Già dalle prime note, o meglio, dai primi "colpi", si capisce che si ha a che fare con un disco particolare, ma lo si intuisce già osservando la copertina: una foto in b/n che ci mostra il volto "liquefatto" dell'artista, la celeberrima "melting face" che contraddistingue un po' l'intero lavoro, e se vogliamo, ne è il comune denominatore.
La tematica che visivamente, musicalmente e testualmente viene trasmessa, è la condizione di disagio e instabilità dell'uomo contemporaneo, conseguenza di tutte quelle sollecitazioni che subisce nell'habitat che lui stesso ha contribuito a creare con tutti i suoi aspetti negativi, fino ad un punto in cui rinsavire non è più possibile. La stessa tematica di "The Dark Side Of The Moon" dei Pink Floyd, in cui Roger Waters, mirando attraverso un'ottica grandangolare, afferma che l'unico modo per uscire da tutto ciò è "impazzire".

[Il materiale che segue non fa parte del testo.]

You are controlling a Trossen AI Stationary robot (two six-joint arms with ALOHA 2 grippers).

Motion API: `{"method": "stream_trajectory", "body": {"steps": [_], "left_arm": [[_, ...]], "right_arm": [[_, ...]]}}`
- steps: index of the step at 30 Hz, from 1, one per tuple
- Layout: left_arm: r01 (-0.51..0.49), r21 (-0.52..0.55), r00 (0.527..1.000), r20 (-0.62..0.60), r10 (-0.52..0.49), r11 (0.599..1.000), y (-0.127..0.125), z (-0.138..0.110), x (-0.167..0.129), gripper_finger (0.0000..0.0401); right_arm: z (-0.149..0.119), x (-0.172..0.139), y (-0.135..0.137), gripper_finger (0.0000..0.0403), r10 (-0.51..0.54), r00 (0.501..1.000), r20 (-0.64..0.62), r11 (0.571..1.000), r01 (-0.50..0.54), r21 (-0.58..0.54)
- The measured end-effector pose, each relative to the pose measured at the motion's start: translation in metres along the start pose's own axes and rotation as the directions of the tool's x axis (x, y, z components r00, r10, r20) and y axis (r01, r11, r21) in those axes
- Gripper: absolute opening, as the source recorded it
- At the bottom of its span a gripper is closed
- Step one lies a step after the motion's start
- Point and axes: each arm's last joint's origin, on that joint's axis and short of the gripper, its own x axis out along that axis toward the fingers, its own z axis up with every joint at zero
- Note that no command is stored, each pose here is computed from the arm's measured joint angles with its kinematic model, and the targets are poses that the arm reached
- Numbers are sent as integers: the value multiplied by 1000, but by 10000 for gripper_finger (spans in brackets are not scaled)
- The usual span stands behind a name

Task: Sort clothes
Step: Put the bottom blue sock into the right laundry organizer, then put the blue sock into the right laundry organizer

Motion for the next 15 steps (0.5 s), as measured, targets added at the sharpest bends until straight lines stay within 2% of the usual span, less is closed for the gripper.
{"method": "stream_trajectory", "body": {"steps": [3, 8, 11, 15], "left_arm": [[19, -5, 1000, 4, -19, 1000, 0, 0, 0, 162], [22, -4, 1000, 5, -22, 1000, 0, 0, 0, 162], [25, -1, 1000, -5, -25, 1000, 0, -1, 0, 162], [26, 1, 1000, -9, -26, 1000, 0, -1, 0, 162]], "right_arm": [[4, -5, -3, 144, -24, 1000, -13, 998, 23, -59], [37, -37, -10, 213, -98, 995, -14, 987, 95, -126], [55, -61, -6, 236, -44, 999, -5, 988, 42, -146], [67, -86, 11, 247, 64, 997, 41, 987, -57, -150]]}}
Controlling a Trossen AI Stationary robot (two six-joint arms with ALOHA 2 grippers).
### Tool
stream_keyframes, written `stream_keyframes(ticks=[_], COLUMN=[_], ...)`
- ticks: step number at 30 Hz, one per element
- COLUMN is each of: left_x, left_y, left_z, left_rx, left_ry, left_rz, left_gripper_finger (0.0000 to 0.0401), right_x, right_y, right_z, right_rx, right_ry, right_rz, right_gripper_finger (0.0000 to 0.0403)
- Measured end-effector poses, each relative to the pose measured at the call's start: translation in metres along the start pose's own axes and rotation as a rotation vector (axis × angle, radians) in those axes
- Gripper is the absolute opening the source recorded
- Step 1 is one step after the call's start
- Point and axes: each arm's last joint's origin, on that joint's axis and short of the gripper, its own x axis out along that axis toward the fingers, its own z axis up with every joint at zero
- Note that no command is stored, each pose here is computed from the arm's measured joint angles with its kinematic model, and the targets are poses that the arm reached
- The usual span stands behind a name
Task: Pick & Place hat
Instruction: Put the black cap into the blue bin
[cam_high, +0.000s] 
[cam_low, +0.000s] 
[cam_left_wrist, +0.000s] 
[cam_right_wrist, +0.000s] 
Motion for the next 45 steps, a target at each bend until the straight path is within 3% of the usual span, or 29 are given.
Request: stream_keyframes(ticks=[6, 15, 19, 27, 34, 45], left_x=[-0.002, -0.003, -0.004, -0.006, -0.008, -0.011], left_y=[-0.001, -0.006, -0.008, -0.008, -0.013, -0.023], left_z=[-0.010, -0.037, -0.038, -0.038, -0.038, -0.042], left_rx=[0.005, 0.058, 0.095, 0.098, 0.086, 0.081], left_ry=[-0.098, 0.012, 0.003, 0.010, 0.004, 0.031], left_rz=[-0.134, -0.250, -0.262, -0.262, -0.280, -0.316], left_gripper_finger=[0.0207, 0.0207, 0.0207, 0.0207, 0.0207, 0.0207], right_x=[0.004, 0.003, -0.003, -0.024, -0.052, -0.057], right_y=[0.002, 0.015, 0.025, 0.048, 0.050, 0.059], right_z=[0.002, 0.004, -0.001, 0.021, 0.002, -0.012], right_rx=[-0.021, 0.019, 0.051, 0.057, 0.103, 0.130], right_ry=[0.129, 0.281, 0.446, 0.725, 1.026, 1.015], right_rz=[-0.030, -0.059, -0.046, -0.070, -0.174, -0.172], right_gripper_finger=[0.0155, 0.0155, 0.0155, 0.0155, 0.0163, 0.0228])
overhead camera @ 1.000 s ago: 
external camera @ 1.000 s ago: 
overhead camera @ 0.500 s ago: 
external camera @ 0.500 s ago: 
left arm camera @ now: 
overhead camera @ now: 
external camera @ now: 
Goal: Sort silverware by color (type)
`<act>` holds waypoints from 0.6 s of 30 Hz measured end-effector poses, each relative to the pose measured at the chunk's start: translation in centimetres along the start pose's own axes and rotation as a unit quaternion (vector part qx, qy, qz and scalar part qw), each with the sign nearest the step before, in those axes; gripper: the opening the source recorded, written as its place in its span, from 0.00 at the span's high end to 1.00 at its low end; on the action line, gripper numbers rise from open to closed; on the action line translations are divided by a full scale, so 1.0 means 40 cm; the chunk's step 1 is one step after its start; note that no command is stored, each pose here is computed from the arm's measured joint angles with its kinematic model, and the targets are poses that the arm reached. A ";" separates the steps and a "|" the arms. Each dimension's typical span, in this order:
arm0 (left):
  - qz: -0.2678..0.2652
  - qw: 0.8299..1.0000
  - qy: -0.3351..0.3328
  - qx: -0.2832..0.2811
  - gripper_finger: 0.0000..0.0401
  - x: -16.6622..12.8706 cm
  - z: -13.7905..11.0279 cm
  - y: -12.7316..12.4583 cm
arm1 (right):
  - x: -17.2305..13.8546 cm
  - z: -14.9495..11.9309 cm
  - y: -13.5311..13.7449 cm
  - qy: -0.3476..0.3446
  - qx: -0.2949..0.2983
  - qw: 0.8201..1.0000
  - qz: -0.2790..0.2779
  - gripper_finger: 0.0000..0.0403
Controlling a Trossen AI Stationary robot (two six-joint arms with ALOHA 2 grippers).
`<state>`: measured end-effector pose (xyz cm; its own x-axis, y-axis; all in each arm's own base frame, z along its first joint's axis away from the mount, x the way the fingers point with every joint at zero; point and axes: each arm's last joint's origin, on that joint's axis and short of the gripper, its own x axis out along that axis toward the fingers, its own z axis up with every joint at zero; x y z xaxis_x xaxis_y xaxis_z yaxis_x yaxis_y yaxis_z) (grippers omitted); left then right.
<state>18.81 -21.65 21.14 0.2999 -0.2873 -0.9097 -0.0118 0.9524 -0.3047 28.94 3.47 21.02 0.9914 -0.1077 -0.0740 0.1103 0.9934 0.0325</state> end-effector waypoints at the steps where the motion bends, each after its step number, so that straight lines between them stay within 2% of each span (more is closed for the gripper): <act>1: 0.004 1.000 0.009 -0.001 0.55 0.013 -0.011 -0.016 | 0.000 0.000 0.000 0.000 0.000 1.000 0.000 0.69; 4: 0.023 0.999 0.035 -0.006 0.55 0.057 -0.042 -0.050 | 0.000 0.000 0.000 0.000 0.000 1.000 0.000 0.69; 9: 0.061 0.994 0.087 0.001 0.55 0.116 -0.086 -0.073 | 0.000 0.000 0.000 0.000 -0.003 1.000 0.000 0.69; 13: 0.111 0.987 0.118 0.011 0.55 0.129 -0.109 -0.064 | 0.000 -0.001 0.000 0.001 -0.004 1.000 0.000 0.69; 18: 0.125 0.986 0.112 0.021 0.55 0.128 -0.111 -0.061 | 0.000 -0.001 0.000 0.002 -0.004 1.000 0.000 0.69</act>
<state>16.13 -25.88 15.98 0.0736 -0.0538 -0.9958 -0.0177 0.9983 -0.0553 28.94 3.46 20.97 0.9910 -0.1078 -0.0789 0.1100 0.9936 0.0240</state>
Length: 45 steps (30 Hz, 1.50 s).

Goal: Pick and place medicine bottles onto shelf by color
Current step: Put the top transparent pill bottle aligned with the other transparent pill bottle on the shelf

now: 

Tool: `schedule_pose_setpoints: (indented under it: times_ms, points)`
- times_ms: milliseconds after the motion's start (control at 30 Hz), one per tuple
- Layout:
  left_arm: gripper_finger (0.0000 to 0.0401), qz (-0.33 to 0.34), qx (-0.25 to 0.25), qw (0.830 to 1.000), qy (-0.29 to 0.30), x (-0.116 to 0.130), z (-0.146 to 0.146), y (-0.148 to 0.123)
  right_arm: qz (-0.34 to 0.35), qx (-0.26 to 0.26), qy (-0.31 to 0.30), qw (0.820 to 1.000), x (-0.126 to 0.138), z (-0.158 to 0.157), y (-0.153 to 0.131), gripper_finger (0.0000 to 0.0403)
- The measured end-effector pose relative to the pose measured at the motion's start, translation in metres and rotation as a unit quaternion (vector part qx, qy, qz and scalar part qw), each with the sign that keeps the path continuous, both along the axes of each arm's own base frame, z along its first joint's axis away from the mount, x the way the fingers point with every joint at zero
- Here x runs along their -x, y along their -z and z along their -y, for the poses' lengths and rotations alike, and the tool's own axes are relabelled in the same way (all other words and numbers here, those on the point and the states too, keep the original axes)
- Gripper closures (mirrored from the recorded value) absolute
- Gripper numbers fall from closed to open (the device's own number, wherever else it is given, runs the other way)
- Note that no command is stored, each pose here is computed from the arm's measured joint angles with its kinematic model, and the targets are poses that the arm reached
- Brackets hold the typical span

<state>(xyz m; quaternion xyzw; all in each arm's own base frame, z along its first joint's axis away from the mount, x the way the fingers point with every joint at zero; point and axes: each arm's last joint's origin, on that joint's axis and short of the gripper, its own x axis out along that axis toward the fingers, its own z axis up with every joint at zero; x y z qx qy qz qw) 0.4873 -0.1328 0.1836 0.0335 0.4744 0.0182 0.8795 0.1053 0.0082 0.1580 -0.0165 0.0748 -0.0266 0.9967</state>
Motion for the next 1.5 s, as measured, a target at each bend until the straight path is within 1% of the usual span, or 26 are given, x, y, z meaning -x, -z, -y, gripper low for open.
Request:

Peter Gabriel invece non parla in maniera universale, ma ci racconta nove storie legate dallo stesso comune denominatore. Ci narra di personaggi a cui piace violare la privacy altrui ("Intruder"), che non hanno più autocontrollo ("No Self-Control"), che si impongono la perdita della memoria ("I Don't Remember"), che uccidono ("Family Snapshot") perché incapaci di comunicare ("And Through The Wire"), che giocano alla guerra ("Games Without Frontiers"), che giudicano i diversi ("Not One Of Us"), che rimangono vittime del sistema ("Biko"), ma che tuttavia, a livello inconscio, desiderano condurre una vita normale ("Lead A Normal Life"). Un tema indubbiamente forte ed attualissimo, molto più oggi che di 27 anni fa (non c'è da spiegare perché: la realtà in cui viviamo è sotto gli occhi di tutti...).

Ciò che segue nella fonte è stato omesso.